• **TASK PROMPT**
Across all the records, filter for lines with the word "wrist" and copy them.

• **RECORD EXTRACTS**
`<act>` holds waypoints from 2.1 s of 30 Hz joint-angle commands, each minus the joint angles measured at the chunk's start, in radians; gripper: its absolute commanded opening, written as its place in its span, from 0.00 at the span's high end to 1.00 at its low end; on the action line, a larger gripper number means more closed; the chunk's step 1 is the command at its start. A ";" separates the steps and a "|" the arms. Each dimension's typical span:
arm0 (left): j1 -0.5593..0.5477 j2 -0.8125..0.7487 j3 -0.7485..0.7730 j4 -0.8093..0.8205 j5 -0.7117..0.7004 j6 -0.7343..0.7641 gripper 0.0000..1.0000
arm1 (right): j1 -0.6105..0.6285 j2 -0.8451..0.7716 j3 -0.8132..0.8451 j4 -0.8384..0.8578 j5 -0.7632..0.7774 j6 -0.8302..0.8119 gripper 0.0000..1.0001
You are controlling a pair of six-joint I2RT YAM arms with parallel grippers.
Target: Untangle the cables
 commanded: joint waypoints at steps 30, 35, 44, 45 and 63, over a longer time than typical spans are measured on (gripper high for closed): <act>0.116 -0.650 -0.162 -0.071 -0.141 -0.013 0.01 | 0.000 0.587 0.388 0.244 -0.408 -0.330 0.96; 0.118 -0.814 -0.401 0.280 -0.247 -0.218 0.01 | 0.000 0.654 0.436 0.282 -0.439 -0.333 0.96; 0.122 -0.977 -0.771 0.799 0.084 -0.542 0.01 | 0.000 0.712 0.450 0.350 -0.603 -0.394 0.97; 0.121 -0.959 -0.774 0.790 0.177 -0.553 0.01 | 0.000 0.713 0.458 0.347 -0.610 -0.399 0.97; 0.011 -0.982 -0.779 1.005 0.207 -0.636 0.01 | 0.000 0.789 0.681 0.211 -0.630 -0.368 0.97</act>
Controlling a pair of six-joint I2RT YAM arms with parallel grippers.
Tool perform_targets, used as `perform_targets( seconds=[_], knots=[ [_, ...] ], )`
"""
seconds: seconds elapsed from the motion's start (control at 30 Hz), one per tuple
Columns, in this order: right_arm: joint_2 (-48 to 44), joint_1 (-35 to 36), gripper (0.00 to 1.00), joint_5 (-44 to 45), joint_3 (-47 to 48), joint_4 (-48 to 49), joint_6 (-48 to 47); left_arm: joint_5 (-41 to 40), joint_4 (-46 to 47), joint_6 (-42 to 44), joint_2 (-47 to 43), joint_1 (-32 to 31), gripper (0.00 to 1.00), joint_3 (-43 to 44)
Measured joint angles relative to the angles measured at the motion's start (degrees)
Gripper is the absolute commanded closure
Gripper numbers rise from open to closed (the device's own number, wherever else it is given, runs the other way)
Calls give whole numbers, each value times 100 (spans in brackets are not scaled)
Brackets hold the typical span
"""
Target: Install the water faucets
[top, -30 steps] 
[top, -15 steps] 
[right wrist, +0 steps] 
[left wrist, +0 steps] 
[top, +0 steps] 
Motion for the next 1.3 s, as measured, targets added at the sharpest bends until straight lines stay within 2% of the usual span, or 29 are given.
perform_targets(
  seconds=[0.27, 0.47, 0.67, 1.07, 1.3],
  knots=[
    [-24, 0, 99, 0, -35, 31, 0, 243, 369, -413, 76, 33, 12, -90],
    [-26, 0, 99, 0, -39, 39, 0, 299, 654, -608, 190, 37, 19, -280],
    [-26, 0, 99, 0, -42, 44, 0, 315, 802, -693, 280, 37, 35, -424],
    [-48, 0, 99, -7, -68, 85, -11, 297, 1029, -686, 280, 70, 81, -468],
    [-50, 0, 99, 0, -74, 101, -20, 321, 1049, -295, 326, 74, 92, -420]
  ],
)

• **FINAL ANSWER**
[right wrist, +0 steps] 
[left wrist, +0 steps] 

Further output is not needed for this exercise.